* **TRY IT**
Report each line of the data below in which "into" appears.

* **STUDY MATERIAL**
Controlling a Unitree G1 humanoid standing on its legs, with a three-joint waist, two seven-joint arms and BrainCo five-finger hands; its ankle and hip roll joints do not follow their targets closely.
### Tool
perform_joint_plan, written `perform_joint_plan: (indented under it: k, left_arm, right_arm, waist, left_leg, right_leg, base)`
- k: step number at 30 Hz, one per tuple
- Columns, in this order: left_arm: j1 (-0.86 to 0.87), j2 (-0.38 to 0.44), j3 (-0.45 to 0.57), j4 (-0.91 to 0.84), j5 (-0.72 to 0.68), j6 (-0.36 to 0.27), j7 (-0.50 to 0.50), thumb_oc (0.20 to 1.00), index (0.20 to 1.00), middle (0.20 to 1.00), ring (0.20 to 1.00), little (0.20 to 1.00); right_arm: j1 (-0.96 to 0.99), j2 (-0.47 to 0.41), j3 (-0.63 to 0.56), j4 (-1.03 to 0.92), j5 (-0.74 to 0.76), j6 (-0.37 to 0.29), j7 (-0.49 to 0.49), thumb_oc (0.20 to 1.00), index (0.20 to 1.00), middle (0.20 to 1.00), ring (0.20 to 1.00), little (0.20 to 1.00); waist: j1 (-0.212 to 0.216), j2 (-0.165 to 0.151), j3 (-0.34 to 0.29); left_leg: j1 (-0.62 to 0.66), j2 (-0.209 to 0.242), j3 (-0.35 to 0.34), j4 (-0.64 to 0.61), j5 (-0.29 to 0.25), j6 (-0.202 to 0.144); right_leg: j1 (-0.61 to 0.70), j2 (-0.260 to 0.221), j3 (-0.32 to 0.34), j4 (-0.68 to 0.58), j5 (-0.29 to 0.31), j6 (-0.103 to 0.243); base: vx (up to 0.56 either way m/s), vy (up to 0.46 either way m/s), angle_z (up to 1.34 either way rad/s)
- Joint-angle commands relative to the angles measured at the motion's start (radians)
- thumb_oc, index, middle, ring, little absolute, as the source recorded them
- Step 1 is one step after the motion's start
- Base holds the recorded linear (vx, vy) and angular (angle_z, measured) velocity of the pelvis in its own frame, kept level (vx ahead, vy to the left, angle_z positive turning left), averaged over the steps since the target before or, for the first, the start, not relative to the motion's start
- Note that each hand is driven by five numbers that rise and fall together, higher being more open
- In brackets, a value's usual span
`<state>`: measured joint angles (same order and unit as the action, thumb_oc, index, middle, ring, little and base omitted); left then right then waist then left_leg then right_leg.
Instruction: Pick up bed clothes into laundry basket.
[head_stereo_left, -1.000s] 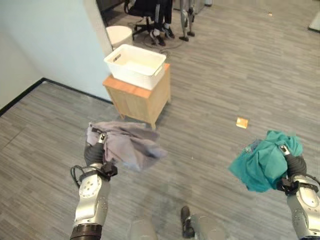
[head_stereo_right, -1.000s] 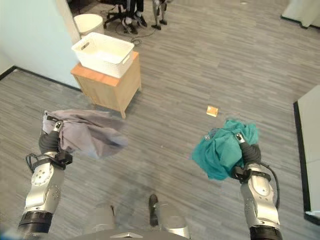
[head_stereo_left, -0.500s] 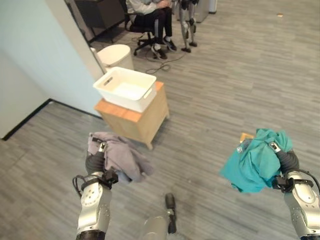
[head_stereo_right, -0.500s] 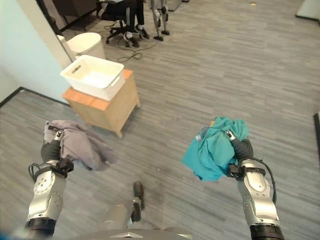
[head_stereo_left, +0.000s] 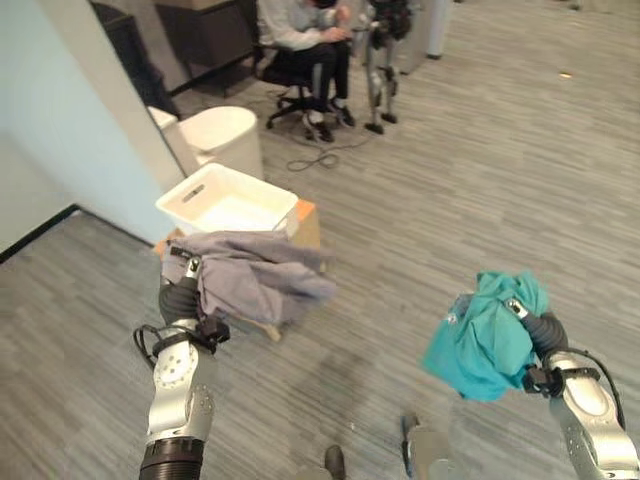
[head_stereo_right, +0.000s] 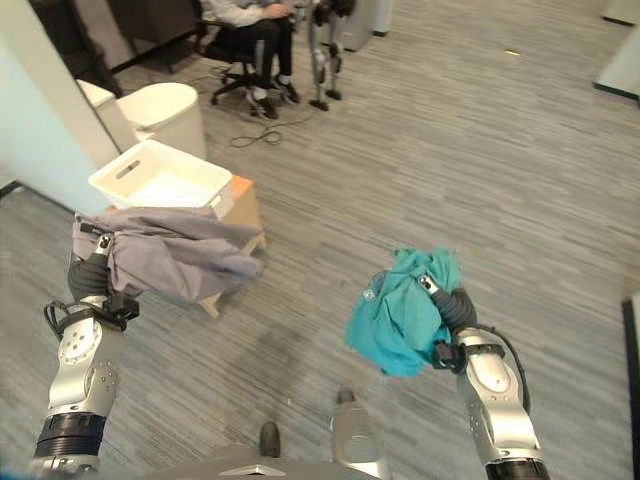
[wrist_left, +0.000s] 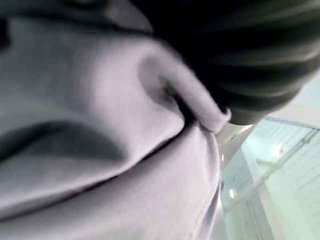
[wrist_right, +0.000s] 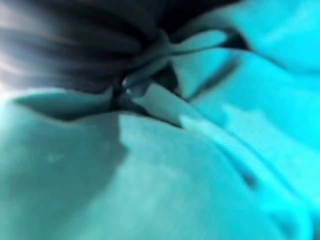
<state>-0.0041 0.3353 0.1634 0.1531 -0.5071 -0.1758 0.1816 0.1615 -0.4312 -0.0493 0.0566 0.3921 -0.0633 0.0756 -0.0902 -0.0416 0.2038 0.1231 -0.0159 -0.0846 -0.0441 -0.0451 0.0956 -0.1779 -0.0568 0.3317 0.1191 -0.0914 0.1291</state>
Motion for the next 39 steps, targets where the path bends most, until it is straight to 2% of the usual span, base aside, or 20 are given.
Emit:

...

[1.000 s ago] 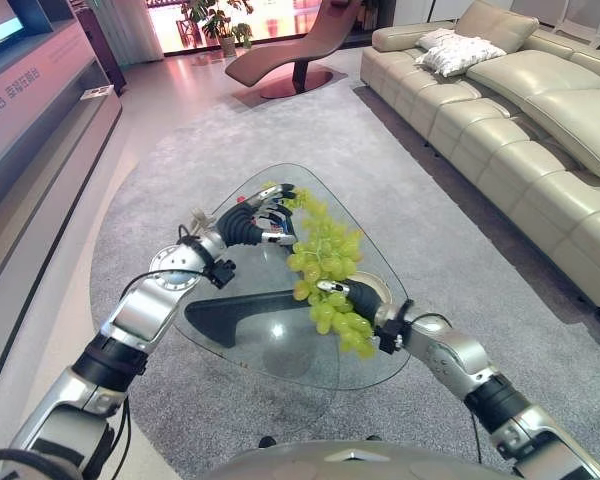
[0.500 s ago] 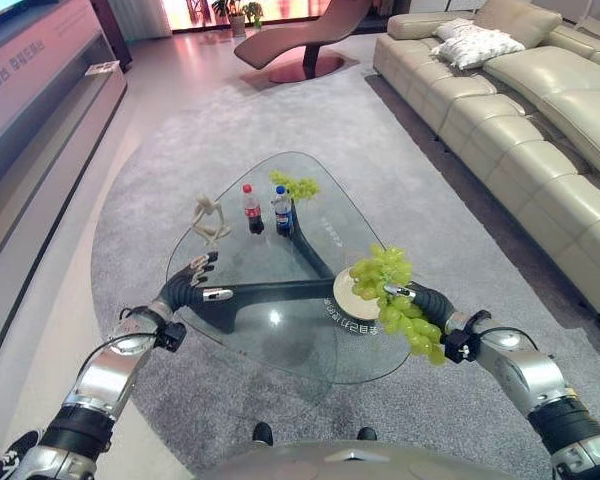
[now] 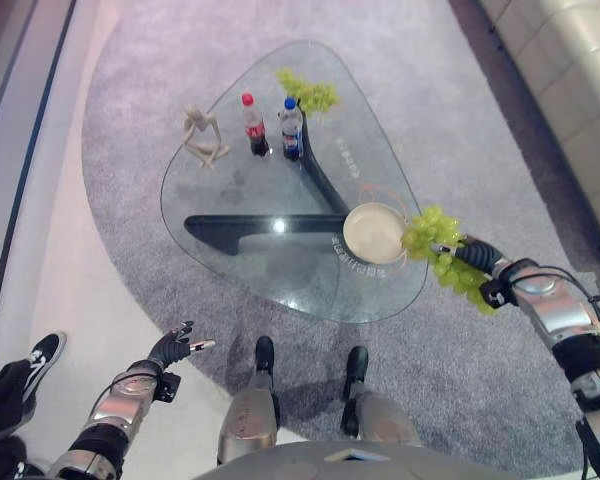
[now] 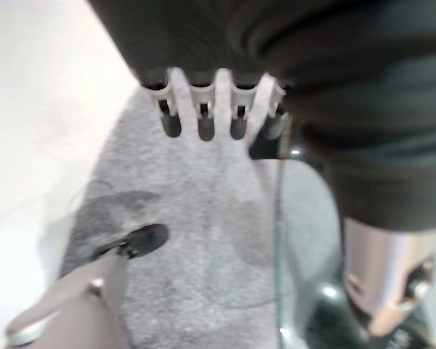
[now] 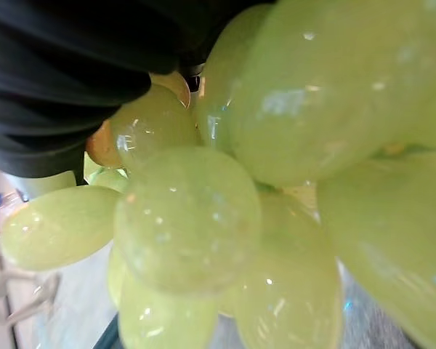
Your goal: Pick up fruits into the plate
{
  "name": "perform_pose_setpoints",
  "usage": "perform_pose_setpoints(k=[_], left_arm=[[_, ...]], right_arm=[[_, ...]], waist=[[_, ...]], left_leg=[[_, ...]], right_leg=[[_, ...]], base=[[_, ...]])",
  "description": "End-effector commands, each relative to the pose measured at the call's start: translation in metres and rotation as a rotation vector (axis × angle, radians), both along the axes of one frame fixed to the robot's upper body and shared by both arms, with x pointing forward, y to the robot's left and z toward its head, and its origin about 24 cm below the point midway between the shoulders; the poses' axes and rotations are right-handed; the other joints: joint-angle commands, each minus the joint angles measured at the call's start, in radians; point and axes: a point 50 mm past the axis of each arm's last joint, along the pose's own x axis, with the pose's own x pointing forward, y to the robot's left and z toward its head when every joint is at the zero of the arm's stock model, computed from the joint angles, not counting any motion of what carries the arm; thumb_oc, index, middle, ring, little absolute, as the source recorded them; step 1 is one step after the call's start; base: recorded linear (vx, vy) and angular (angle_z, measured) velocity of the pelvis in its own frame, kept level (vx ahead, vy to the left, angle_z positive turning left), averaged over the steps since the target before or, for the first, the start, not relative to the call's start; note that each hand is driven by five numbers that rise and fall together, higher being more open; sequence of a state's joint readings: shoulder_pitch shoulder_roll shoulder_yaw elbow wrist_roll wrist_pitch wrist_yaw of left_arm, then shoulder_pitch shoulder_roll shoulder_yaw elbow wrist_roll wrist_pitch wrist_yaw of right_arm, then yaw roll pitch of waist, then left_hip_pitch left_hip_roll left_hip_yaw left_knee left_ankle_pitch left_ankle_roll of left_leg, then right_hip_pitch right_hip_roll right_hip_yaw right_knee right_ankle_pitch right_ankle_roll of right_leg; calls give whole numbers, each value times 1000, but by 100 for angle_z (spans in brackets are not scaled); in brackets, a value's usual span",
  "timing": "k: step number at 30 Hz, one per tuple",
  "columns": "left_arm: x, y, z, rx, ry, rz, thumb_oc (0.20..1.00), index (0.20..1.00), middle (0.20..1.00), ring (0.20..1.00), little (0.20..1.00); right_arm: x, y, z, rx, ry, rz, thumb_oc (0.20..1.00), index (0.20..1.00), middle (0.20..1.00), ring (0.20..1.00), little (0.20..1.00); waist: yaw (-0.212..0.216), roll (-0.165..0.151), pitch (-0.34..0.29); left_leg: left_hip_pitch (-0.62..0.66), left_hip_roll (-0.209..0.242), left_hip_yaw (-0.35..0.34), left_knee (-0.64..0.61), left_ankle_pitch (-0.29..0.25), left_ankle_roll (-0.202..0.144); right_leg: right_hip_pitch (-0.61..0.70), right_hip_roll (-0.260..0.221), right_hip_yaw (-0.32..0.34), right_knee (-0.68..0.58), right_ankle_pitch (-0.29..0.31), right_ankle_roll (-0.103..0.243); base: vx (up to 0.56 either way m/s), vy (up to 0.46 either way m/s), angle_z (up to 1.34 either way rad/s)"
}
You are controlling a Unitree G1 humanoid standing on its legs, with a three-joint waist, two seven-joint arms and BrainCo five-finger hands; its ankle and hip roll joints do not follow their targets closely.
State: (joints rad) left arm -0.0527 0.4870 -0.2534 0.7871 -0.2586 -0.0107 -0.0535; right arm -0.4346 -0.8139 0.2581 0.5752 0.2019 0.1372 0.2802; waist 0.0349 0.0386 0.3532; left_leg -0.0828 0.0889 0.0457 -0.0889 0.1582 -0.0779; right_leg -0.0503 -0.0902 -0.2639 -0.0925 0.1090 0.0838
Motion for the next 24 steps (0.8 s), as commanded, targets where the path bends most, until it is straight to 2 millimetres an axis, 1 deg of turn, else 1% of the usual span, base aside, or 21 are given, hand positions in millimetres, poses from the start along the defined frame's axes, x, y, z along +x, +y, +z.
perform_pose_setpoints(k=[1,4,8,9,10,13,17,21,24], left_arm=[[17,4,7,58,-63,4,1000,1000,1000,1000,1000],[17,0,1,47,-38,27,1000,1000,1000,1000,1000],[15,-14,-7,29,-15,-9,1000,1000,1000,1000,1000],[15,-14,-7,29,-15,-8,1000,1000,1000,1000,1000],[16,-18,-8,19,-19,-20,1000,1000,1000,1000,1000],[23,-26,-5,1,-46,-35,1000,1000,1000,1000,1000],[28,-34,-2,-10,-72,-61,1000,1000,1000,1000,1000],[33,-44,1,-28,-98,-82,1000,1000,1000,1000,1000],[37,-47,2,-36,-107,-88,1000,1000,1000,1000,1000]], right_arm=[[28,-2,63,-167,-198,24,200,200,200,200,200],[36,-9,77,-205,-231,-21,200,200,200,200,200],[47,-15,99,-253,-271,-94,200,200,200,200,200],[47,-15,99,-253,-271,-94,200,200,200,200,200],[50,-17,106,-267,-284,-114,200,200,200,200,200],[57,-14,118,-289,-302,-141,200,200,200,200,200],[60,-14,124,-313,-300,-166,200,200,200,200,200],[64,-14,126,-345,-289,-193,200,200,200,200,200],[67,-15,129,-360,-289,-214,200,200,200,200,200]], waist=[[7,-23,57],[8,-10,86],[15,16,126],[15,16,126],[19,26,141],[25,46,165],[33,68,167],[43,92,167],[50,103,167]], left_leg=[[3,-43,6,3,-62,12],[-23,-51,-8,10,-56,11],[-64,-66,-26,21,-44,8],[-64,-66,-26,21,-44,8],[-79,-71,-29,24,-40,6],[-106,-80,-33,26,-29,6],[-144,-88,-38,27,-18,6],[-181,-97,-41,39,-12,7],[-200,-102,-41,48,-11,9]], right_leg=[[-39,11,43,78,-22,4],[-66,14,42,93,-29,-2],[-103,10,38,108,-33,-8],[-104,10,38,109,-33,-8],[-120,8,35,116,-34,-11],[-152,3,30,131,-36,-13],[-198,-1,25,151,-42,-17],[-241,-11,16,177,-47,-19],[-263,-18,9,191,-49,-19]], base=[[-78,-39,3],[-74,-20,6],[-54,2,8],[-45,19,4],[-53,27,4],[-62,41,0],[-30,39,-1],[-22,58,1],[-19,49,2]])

* **WRITTEN RESPONSE**
Instruction: Pick up bed clothes into laundry basket.
Your goal: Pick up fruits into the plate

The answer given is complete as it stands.